De Amsterdamse FIEP zat twee jaar geleden thuis waar zij tot de conclusie kwam dat een leven zonder muziek maar weinig voorstelde. Daarom besloot ze van de ene op de andere dag haar leven compleet om te gooien. Ze bouwde haar huisje om tot een studio en gaf zichzelf de opdracht elke dag een liedje te schrijven met als doel om na de lockdown de podia te veroveren. Tegelijkertijd zocht ze contact met mensen uit de Amsterdamse muziekwereld en met deze muzikanten werkte ze haar ideeën uit. Dit leidde tot een vijftal liedjes die ze tijdens de Amsterdamse Popprijs mocht uitvoeren. Hiermee speelde FIEP zich in de kijker met enkel een paar demo’s op zak. Daarnaast werd ze ook nog eens geselecteerd voor de Popronde wat haar kans geeft om haar nummers aan een groter publiek te laten horen.

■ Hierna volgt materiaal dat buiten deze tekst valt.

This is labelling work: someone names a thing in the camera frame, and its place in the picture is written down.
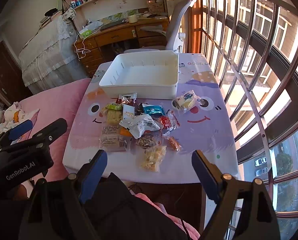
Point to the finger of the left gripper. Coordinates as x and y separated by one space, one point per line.
6 138
50 133

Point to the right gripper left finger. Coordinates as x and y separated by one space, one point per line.
89 175

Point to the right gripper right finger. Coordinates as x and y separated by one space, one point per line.
213 181

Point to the clear bread package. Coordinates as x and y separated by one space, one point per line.
113 142

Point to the small orange snack pack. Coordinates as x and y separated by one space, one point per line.
174 143

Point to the rice crisp clear pack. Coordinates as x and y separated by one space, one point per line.
114 117

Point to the clear puffed snack bag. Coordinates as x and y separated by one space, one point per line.
153 158

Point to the silver white snack bag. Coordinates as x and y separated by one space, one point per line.
140 124

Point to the nut brittle clear pack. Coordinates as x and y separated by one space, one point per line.
150 139

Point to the green pastry packet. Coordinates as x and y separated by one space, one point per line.
114 107

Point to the white orange oats bar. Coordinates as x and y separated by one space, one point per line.
128 114

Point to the dark jelly red-edged pack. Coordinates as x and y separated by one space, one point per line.
139 109

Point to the red candy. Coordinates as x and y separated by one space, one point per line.
169 121

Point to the maroon chestnut snack packet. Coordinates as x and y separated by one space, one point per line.
127 99

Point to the blue foil candy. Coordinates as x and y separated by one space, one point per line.
153 110

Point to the cartoon cake clear pack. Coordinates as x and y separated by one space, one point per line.
186 102

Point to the pink bed sheet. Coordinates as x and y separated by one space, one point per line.
59 102

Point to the cartoon printed tablecloth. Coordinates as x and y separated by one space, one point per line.
205 127

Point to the lace covered cabinet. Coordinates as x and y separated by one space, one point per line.
48 60

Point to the green tissue box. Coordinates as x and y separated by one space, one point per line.
85 33

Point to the white plastic bin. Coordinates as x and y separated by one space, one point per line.
150 74

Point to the wooden desk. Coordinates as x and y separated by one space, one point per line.
104 45

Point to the cream mug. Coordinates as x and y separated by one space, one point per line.
132 18

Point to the grey office chair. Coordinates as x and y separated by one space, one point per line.
174 38

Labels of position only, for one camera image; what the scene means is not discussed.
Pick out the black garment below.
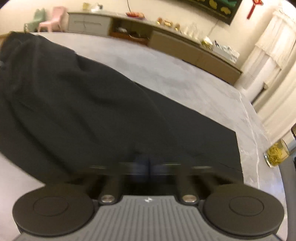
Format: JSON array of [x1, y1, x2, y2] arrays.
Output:
[[1, 32, 243, 183]]

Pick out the glass jar with yellow contents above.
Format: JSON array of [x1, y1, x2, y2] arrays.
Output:
[[264, 139, 290, 168]]

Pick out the cream curtain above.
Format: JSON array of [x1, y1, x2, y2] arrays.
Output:
[[235, 1, 295, 142]]

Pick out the long low TV cabinet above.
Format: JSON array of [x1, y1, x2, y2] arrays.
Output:
[[68, 11, 242, 85]]

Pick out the white box on cabinet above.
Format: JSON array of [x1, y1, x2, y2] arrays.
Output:
[[212, 40, 240, 64]]

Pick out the clear glassware set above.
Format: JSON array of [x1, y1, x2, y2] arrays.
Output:
[[183, 22, 201, 40]]

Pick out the gold ornaments on cabinet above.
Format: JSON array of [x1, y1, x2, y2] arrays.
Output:
[[157, 18, 181, 32]]

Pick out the red fruit plate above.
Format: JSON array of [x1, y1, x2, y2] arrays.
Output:
[[126, 11, 145, 19]]

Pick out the pink plastic child chair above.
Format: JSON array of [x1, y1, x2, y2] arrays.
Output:
[[37, 6, 66, 33]]

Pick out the green plastic child chair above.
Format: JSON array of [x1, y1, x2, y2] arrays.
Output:
[[23, 8, 46, 33]]

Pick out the red hanging knot ornament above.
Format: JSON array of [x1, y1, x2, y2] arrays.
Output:
[[246, 0, 263, 20]]

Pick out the dark green gold wall hanging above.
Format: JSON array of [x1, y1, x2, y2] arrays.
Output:
[[184, 0, 242, 25]]

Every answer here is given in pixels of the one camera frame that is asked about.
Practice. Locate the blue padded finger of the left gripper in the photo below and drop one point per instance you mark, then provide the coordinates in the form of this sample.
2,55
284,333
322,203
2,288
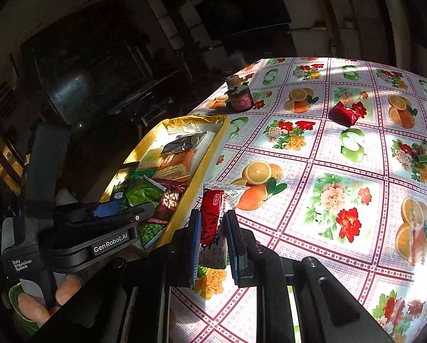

Een van deze vijf liedjes is “Nightshop”. Het gaat over een zomernacht in de coronaperiode en eigenlijk is het een beetje een ode aan de nachtwinkel waar je op elk moment van de nacht in kan verdwalen. Op “Nightshop” overdenkt FIEP het gevoel dat je het leven zijn gang moet laten gaan en het niet telkens moet onderbreken. Wat gelijk opvalt, is dat er onwijs veel energie in wordt geknald. Vanaf het begin gaan de gitaren los en wanneer het couplet erin komt, valt die energie een beetje weg door de praatzang van FIEP. De strofes voelen aan als een monoloog, maar de drums en de liefelijke gitaar houden de speelsheid erin. Gelukkig komt die energie gauw weer terug in de refreinen die catchy aanvoelen. Het is een soort van wisselwerking tussen de speelsheid in de coupletten en de energie in de refreinen en dat voelt zeker niet verkeerd aan. Het doet een beetje denken aan Wet Leg, die ook die energie goed kunnen vasthouden.
“Nightshop” knalt lekker en geeft echt een bak energie. FIEP laat maar eens horen wat ze in huis heeft en maakt ons nieuwsgierig naar de komende ep die in het najaar verschijnt.